ABOUT THIS TASK —
The answer must consist of every line below containing "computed".

Stored items:
+++++

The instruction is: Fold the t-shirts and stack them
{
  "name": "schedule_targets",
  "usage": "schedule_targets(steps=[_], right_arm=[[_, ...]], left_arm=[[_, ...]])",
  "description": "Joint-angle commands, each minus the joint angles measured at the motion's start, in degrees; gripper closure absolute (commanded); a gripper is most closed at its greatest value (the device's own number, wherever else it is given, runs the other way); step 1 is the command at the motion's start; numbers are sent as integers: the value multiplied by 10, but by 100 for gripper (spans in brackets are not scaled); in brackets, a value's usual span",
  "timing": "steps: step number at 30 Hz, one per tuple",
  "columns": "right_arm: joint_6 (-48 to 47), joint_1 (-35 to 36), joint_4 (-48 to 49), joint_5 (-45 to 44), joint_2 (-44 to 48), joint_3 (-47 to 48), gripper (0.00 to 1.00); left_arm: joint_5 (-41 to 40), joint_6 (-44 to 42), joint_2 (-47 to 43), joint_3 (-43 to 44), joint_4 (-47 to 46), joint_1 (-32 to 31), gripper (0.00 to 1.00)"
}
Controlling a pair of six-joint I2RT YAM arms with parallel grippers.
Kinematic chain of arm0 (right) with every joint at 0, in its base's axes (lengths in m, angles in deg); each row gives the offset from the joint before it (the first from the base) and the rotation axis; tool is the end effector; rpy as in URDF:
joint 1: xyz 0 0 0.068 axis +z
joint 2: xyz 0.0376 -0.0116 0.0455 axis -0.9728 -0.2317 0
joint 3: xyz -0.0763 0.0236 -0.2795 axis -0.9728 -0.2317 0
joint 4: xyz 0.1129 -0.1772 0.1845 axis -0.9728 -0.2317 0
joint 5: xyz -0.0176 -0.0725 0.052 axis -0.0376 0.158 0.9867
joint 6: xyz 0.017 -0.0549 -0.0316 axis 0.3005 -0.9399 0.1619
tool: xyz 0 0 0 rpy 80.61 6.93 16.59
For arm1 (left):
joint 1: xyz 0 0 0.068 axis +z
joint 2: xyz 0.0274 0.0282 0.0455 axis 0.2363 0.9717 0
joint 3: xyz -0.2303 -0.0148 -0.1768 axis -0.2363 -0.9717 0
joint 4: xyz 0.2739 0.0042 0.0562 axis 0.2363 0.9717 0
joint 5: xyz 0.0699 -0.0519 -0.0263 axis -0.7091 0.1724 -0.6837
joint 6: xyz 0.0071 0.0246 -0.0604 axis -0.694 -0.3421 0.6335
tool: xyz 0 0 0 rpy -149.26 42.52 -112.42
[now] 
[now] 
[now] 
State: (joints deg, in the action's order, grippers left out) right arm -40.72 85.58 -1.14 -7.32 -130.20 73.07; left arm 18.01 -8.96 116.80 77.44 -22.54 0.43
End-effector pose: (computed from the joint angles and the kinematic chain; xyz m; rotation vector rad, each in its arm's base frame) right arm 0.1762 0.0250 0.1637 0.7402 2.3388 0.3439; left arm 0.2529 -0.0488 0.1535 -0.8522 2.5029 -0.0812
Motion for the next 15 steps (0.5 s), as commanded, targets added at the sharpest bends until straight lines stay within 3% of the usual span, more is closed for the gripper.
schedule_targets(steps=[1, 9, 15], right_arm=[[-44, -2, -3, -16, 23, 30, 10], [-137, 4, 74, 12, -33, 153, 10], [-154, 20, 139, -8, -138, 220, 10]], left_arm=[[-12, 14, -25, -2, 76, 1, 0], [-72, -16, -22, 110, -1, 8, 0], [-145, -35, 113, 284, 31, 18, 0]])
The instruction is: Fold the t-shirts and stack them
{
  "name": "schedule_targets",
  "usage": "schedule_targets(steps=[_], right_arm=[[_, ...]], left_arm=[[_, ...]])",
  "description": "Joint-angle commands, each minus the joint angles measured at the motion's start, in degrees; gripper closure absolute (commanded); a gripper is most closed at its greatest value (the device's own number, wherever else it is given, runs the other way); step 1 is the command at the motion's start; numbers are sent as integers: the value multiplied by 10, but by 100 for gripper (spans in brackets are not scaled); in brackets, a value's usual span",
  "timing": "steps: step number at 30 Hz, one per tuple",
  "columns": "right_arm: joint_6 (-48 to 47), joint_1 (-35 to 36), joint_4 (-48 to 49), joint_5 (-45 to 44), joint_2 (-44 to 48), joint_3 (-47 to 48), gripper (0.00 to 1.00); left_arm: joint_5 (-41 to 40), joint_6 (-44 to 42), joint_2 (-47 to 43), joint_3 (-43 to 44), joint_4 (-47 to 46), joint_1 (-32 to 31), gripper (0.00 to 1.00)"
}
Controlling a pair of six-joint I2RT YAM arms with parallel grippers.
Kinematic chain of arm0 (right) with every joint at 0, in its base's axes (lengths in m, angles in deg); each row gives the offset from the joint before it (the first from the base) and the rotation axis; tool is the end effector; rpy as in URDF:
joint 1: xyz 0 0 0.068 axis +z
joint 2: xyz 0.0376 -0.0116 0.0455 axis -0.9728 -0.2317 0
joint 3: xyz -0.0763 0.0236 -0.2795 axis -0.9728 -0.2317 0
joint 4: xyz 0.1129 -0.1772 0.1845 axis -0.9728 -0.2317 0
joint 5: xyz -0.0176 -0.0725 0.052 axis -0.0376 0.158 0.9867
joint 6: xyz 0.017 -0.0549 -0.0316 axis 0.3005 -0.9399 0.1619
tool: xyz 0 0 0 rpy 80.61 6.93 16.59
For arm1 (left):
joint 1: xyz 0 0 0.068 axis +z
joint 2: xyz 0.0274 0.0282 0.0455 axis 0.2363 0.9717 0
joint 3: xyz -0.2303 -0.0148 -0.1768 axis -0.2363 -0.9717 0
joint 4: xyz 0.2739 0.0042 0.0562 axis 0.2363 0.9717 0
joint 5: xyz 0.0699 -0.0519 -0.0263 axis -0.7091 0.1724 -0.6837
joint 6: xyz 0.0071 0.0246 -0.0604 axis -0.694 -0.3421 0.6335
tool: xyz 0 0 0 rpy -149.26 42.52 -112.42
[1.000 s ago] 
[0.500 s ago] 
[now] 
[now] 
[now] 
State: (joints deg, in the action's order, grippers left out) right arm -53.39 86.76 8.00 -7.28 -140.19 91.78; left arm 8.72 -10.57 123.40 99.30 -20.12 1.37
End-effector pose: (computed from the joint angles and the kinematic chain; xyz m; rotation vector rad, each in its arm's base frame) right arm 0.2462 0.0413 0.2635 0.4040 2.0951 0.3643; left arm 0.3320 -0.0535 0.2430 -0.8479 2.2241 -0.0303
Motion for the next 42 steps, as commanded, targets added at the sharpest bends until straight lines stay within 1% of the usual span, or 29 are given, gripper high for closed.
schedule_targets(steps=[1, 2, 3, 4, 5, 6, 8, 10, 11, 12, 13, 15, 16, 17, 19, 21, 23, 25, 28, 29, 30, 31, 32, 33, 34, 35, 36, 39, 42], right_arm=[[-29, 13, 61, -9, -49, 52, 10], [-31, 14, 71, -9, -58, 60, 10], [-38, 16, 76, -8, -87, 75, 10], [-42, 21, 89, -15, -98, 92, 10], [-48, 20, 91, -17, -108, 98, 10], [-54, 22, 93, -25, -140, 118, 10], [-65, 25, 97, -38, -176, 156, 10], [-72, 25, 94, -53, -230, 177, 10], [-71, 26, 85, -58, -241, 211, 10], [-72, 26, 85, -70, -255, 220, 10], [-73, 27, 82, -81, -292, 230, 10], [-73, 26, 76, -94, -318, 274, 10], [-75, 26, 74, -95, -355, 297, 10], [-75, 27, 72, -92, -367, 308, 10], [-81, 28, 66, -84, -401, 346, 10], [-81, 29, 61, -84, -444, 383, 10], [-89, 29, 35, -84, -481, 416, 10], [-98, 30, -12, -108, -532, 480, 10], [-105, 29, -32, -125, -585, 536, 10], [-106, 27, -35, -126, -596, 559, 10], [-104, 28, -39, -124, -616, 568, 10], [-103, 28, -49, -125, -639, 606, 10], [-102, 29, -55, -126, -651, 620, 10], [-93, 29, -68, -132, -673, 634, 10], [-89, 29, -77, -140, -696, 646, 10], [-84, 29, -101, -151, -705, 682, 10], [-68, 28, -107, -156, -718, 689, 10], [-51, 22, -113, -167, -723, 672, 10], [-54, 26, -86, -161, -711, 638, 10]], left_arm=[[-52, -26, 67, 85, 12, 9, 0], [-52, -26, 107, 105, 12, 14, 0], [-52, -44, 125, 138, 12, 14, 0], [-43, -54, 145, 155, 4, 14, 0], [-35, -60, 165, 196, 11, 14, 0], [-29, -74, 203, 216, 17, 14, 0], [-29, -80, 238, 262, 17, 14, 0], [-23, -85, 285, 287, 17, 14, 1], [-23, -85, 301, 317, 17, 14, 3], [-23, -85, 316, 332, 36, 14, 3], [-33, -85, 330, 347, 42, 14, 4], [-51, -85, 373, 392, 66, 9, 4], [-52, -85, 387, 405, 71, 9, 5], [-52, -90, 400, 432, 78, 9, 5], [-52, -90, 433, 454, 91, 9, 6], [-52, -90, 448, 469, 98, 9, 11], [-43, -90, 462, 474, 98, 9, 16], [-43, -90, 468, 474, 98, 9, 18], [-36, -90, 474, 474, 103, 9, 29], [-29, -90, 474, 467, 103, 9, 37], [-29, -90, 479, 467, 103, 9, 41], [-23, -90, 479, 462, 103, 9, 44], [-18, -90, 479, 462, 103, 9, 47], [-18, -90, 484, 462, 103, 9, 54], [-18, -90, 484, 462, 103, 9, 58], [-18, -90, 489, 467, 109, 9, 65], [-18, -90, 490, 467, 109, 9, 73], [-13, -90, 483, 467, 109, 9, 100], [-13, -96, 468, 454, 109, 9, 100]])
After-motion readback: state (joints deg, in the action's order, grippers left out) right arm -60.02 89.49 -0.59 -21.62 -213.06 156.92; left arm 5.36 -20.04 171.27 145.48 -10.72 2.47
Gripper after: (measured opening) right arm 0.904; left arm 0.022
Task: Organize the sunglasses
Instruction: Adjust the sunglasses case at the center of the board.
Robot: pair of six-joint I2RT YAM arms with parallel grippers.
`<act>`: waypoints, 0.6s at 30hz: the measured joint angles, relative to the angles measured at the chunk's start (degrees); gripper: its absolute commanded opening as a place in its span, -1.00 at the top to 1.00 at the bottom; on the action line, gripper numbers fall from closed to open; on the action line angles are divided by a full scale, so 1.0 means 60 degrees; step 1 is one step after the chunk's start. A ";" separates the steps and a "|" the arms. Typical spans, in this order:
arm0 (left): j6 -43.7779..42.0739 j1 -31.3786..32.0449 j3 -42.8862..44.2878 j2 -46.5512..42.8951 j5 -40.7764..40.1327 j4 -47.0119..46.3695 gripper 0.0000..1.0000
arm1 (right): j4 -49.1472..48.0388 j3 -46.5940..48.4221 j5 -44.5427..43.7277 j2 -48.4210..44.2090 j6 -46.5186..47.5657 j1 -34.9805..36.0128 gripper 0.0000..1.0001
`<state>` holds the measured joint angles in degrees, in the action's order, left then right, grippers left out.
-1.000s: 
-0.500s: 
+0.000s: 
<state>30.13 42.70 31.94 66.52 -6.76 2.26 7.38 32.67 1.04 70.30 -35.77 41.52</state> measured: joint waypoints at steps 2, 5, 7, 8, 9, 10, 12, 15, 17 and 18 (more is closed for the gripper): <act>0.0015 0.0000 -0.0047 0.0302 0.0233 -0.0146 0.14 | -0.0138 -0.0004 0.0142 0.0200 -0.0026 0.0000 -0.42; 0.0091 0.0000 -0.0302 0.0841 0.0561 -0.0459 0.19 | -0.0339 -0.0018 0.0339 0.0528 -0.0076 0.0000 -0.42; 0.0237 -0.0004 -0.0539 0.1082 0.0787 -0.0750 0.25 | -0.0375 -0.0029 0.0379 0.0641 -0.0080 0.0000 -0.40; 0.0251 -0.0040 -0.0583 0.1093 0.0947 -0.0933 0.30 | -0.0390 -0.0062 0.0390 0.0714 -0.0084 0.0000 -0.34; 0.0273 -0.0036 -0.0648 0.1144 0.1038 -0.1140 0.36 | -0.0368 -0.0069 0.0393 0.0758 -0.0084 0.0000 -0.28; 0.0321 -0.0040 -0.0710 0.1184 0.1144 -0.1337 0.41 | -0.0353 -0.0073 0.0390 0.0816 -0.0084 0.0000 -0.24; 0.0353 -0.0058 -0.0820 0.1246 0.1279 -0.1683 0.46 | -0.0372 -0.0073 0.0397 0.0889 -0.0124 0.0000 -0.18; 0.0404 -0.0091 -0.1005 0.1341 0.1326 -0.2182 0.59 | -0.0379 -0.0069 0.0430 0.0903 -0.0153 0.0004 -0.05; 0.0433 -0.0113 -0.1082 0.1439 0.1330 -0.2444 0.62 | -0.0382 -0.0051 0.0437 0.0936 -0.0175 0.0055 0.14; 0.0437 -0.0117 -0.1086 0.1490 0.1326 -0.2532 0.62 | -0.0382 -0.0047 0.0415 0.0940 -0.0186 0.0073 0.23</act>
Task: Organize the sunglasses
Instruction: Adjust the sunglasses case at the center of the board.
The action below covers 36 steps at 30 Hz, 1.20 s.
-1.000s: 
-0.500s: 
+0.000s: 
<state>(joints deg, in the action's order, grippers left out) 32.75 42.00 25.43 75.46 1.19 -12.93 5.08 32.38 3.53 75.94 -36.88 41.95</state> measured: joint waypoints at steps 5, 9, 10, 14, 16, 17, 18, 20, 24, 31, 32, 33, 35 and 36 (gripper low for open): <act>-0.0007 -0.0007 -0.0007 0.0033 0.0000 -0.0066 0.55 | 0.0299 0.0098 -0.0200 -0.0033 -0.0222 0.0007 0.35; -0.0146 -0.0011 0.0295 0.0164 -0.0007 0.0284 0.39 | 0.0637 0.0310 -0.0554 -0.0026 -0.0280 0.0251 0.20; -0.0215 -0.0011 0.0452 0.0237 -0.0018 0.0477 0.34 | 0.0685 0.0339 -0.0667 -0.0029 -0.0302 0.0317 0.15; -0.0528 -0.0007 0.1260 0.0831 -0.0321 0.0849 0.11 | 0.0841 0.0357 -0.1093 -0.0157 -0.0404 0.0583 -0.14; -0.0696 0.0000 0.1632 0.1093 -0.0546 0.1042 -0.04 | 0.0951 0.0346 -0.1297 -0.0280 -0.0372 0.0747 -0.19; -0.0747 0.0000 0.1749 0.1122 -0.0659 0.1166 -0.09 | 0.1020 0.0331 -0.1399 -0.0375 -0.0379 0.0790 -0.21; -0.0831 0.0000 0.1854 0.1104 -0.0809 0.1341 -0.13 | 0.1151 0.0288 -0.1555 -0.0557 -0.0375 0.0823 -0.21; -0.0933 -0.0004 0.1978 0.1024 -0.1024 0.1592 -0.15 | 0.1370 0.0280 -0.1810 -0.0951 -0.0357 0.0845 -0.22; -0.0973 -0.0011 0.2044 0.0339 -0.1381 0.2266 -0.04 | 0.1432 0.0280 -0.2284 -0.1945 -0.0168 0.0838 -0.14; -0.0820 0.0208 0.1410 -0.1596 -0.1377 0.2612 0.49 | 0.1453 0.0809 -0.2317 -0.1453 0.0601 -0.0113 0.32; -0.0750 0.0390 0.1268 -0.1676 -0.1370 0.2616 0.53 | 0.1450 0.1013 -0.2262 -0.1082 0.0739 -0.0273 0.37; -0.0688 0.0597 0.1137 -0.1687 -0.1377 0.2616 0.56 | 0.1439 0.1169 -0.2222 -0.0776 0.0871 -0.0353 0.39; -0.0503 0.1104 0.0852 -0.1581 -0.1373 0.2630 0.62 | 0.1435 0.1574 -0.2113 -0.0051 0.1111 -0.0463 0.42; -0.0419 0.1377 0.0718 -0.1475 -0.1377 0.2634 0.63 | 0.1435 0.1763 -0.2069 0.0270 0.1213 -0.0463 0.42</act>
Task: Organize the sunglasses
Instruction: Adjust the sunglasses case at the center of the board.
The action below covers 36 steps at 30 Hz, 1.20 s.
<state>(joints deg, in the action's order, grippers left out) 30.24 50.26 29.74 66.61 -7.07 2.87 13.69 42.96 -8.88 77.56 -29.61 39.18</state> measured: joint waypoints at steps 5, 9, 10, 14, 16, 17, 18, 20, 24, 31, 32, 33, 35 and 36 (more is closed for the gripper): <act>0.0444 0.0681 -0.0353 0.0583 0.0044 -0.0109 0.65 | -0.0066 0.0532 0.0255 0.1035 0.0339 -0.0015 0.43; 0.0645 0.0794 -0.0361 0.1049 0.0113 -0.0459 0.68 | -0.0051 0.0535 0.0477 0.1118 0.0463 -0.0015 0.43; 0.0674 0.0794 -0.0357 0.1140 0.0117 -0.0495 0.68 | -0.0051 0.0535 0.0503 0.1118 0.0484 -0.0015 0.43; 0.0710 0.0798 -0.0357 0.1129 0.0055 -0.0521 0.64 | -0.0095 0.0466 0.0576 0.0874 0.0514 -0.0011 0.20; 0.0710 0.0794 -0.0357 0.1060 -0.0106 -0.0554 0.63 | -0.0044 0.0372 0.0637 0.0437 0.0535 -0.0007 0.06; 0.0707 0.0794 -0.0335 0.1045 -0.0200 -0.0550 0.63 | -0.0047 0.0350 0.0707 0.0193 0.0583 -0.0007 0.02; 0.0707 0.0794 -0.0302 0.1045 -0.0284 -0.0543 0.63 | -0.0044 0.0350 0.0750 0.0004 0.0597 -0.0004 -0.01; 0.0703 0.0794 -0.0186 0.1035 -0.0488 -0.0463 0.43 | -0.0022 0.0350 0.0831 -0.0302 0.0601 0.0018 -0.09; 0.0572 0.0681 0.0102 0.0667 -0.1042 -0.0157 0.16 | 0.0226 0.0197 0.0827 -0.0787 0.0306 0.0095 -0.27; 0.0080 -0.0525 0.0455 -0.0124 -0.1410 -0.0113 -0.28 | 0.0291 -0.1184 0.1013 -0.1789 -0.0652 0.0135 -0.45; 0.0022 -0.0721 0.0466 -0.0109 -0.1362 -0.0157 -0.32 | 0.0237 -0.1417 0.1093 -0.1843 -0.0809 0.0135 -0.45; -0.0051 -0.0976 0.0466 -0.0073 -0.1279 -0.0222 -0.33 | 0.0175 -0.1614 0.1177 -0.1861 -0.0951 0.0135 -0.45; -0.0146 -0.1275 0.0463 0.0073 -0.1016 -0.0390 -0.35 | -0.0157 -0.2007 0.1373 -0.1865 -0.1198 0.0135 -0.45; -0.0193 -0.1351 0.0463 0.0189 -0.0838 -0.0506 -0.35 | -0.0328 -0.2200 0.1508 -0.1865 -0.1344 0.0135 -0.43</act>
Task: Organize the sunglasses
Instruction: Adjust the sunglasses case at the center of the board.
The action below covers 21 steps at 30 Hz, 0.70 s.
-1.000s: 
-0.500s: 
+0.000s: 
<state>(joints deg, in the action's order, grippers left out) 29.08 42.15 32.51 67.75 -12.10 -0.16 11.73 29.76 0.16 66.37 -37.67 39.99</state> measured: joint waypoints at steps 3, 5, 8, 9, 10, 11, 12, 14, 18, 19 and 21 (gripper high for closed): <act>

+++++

ANSWER SECTION —
End-effector pose: (computed from the joint angles and the kinematic chain; xyz m; rotation vector rad, each in its arm's base frame) right arm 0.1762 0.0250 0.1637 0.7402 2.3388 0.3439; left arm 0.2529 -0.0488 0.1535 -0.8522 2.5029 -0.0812
End-effector pose: (computed from the joint angles and the kinematic chain; xyz m; rotation vector rad, each in its arm's base frame) right arm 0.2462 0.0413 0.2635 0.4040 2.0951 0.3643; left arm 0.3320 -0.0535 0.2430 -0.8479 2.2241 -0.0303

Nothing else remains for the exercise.